**WHAT IS REQUIRED**
From the material below, please set down exactly the lines starting with the one with "<item>orange sticker</item> ->" and going on through the one with "directive: outline every instance of the round", without a single picture.

**DATASET**
=-=-=
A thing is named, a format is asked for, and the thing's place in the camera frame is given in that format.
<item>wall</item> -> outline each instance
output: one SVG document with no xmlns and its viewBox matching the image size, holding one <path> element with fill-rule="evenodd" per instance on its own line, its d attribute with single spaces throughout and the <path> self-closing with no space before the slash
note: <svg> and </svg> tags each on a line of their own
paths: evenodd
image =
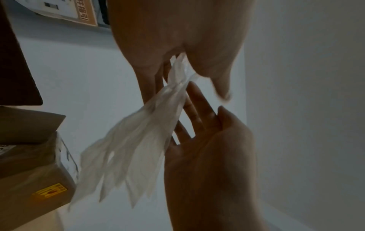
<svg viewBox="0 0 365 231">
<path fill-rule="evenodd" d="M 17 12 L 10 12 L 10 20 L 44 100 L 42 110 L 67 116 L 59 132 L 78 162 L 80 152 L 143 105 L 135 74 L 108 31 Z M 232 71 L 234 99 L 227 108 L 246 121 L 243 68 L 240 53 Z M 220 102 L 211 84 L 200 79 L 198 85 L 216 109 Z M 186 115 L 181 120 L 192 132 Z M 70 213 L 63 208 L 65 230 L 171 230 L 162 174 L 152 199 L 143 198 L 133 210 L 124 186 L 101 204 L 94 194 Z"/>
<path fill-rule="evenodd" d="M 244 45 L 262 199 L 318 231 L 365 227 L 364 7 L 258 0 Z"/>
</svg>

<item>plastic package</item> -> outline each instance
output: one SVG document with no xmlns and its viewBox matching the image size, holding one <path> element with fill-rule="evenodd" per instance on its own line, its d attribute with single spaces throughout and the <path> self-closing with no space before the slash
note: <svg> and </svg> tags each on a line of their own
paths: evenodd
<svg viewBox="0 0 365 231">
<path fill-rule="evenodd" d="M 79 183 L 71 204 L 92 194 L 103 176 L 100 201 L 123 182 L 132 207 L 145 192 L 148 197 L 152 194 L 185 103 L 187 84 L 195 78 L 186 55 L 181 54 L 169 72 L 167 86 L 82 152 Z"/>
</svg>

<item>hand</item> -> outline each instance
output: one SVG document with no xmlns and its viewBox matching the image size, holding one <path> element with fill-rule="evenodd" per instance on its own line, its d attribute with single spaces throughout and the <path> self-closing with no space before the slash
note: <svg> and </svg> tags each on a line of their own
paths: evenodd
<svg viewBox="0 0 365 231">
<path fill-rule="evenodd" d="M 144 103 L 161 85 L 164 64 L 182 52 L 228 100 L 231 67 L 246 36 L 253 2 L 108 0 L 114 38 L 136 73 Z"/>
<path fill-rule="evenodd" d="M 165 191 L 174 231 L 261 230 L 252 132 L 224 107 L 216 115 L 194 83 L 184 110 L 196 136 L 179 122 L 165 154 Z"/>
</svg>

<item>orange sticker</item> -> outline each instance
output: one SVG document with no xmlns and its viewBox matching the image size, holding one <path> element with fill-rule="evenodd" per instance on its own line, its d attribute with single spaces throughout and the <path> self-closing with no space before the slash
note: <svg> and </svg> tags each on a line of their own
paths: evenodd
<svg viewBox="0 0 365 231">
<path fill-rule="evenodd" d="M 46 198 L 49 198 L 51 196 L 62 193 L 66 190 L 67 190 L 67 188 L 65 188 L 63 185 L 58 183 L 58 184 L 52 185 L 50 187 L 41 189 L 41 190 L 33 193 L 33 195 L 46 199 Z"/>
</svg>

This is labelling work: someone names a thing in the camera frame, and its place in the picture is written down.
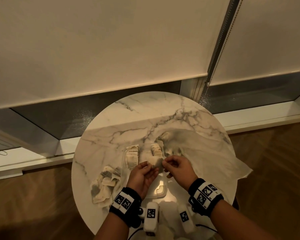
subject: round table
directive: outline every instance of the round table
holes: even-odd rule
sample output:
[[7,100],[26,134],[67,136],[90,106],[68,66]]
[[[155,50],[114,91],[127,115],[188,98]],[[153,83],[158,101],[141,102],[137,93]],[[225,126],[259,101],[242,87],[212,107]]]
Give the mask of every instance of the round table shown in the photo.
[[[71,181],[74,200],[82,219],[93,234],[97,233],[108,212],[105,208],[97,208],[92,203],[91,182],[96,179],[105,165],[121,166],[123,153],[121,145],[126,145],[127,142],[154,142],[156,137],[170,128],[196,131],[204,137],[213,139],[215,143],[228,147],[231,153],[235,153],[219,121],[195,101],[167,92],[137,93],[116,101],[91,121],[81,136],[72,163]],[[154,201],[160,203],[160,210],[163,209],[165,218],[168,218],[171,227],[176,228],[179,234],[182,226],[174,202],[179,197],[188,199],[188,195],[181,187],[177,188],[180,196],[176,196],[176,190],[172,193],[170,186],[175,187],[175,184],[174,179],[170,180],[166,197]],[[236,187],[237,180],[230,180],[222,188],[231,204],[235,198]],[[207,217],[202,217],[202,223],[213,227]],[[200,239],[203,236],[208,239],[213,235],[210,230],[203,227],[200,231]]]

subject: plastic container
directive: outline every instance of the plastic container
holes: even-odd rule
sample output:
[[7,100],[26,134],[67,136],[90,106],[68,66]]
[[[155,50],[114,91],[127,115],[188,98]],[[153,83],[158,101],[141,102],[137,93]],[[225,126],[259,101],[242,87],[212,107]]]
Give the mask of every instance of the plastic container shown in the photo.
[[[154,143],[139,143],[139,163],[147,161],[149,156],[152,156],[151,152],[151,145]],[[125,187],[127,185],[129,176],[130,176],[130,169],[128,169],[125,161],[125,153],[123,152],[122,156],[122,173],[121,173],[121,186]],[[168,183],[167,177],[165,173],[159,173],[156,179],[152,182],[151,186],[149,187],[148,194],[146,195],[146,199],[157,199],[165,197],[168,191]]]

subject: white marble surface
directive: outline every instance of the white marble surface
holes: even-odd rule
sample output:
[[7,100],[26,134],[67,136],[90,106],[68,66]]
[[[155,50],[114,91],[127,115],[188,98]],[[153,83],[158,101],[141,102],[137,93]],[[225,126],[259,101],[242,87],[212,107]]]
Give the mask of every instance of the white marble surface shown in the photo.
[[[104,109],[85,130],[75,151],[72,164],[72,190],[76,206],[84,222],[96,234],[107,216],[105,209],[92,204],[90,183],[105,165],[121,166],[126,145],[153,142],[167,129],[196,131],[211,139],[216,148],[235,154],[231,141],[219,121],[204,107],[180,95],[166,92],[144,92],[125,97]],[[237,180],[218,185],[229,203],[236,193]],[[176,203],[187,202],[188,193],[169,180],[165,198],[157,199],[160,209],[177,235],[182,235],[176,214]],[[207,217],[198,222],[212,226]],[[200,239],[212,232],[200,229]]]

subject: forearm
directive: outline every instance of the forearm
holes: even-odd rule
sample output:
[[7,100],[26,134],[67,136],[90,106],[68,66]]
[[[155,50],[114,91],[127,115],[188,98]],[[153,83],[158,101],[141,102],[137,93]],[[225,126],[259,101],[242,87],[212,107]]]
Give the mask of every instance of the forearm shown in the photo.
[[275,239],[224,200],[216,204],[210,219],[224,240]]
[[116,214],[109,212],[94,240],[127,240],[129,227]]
=-=-=
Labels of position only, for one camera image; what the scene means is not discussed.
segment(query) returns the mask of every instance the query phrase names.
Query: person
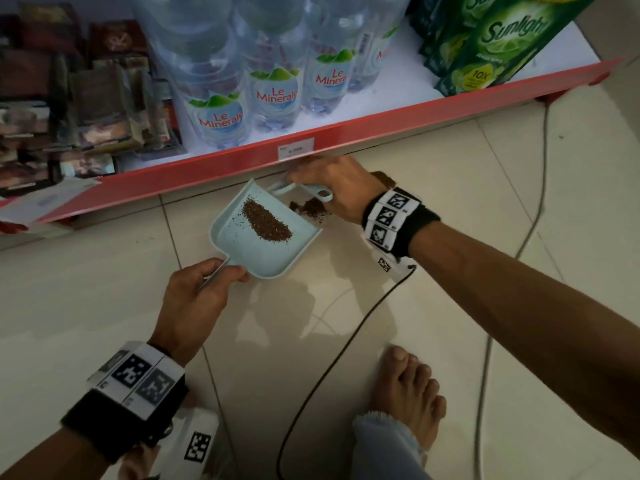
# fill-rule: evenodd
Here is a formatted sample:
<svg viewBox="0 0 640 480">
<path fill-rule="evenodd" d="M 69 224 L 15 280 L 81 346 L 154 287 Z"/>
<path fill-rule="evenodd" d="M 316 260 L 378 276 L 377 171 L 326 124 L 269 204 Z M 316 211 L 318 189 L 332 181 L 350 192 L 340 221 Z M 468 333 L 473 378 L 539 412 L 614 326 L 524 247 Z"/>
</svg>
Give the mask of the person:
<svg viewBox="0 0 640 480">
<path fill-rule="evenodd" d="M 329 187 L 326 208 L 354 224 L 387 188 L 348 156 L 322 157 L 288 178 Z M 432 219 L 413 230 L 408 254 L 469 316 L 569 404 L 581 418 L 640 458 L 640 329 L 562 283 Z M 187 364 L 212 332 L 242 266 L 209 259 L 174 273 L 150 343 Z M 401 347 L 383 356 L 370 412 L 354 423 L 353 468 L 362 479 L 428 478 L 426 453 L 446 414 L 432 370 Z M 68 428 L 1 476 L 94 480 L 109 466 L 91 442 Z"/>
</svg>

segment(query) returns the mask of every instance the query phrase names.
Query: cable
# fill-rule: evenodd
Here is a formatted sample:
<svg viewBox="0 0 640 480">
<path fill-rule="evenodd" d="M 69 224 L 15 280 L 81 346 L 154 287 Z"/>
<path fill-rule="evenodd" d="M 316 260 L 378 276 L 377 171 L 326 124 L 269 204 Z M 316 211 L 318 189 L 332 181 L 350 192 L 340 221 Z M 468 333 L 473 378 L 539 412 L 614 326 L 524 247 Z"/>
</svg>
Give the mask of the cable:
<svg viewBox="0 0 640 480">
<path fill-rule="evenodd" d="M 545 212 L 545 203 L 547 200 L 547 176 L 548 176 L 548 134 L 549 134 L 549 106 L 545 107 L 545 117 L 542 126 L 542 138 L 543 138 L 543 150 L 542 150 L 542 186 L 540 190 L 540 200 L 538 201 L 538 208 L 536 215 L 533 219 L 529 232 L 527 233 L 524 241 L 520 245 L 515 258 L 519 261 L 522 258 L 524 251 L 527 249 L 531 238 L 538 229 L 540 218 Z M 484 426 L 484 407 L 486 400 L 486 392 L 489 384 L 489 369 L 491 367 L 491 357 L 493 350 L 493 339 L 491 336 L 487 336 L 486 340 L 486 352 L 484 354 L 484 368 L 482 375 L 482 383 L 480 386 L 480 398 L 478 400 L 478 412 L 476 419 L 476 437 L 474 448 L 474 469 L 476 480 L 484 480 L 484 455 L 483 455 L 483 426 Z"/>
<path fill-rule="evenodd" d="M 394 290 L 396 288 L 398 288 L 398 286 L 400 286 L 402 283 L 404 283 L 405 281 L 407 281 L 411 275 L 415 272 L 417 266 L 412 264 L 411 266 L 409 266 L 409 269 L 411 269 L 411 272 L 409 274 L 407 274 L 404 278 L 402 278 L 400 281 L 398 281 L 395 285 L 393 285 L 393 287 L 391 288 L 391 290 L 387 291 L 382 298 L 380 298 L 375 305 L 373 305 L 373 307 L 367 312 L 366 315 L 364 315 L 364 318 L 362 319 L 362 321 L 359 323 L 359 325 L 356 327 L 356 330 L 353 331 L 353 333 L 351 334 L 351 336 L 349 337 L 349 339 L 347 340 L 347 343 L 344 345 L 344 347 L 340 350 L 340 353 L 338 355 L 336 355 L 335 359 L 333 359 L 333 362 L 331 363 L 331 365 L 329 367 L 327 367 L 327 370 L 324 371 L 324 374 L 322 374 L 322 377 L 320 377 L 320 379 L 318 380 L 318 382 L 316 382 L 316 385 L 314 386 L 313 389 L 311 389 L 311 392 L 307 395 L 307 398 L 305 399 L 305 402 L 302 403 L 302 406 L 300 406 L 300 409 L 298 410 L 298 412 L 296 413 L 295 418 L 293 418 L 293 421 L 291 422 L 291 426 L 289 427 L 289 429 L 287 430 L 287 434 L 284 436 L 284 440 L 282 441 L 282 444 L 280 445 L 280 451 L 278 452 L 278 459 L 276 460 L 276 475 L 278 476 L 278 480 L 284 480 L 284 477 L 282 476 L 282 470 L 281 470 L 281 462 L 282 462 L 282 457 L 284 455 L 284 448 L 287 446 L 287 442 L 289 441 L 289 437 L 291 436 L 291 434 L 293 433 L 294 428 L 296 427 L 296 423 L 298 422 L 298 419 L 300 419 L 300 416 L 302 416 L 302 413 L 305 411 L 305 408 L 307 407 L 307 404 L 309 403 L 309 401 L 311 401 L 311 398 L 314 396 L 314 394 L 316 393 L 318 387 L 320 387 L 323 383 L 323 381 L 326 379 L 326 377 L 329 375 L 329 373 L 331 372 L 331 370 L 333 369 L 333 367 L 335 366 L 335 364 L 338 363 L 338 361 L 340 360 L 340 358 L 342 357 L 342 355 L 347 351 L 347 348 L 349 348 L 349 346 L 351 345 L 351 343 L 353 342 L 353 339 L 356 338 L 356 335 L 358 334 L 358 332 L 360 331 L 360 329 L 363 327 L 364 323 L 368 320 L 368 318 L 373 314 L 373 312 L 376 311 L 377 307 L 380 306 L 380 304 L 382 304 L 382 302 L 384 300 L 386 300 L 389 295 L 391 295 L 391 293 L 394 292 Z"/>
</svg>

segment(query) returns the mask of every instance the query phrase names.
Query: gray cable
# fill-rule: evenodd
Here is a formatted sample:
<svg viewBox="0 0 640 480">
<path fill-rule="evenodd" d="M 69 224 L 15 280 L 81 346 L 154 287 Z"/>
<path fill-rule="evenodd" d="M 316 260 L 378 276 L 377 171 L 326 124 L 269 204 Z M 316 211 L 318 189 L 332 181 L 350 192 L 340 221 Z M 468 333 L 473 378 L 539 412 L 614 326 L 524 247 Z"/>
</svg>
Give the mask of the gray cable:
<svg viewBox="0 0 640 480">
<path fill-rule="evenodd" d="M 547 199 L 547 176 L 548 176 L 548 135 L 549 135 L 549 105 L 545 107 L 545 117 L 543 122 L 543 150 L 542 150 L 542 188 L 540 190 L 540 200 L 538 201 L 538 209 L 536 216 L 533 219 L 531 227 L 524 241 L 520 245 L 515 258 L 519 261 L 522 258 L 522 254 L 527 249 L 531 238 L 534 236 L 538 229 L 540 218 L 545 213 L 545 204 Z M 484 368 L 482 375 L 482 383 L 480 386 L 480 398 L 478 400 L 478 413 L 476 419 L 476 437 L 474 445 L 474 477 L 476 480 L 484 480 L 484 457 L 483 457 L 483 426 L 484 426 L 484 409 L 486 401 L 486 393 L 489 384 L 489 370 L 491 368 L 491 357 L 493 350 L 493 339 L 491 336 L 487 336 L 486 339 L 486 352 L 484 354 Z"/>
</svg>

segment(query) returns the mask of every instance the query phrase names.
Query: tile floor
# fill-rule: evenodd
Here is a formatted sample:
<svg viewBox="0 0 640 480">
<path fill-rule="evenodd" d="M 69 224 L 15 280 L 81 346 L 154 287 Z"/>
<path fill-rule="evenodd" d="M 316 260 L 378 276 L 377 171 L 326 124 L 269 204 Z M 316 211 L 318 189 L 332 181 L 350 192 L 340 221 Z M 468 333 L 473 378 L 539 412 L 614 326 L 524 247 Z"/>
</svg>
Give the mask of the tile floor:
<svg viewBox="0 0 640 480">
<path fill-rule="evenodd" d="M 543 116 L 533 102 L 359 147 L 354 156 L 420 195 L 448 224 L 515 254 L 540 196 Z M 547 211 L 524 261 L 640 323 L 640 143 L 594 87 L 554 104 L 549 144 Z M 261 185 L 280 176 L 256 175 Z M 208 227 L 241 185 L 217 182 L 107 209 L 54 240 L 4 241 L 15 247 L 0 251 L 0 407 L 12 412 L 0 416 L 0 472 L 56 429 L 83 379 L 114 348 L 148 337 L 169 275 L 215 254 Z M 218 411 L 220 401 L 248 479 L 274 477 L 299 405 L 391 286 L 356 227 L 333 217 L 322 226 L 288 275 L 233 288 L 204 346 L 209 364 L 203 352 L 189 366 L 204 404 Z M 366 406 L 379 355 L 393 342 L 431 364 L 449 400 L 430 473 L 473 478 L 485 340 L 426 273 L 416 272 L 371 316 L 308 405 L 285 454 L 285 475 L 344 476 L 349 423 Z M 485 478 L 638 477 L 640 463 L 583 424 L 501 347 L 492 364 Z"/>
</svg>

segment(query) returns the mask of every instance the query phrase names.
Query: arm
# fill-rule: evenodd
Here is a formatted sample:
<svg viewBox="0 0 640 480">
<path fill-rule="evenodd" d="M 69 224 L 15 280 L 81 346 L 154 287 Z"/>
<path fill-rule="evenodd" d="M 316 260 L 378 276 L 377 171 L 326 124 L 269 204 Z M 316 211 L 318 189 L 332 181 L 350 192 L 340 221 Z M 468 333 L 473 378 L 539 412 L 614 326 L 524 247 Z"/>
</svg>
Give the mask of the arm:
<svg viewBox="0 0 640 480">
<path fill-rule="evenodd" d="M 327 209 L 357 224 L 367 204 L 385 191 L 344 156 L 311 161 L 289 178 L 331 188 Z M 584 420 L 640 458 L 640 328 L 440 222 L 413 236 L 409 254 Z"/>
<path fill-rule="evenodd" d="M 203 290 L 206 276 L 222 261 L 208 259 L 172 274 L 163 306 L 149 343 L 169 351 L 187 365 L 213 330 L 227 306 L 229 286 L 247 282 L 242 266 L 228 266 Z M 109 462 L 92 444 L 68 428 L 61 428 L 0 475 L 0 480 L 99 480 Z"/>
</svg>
=-=-=
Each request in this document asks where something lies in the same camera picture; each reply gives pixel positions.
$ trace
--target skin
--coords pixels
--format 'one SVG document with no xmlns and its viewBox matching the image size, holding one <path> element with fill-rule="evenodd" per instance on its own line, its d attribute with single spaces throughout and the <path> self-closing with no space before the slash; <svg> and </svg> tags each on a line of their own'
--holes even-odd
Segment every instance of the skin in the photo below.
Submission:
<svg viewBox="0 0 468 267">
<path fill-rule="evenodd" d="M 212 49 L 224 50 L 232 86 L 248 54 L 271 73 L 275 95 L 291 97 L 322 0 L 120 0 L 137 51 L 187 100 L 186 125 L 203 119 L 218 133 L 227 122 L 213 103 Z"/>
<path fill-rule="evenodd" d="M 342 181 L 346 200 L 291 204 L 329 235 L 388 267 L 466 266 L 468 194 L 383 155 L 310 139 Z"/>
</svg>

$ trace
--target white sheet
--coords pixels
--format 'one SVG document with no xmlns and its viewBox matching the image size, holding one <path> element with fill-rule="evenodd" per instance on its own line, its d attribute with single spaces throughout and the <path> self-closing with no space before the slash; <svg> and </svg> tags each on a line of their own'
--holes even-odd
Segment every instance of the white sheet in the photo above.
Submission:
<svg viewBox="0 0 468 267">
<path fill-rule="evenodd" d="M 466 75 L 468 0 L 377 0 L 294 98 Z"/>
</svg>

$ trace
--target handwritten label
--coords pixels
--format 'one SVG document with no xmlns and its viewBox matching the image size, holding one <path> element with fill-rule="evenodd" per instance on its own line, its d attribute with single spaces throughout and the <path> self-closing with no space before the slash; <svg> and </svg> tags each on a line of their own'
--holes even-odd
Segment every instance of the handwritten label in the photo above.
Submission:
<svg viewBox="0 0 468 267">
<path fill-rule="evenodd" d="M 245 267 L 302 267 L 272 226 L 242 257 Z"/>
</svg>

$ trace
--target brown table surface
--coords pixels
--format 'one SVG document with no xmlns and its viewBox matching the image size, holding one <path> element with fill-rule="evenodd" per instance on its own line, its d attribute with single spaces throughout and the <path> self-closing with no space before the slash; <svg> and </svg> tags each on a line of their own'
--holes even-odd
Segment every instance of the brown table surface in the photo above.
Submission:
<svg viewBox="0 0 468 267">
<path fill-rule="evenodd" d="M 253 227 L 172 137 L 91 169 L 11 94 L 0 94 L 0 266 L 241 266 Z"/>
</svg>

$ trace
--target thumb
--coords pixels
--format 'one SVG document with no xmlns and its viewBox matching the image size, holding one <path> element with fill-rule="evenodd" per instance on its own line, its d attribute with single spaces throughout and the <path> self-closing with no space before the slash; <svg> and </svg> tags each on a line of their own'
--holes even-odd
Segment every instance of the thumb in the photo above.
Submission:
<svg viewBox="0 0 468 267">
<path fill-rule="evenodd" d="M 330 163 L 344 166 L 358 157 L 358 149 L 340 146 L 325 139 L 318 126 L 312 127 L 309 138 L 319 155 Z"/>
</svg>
=-=-=
**EXERCISE ANSWER**
<item>orange sticker</item> -> outline each instance
output: one SVG document with no xmlns and its viewBox matching the image size, holding one <path> element with fill-rule="evenodd" per instance on its own line, its d attribute with single spaces throughout and the <path> self-closing with no space before the slash
note: <svg> and </svg> tags each on a line of their own
paths: evenodd
<svg viewBox="0 0 365 231">
<path fill-rule="evenodd" d="M 46 198 L 49 198 L 51 196 L 62 193 L 66 190 L 67 190 L 67 188 L 65 188 L 63 185 L 58 183 L 58 184 L 52 185 L 50 187 L 41 189 L 41 190 L 33 193 L 33 195 L 46 199 Z"/>
</svg>

This is labelling work: someone names a thing in the camera frame, and its place in the picture is written down.
subject: round table
directive: outline every instance of the round table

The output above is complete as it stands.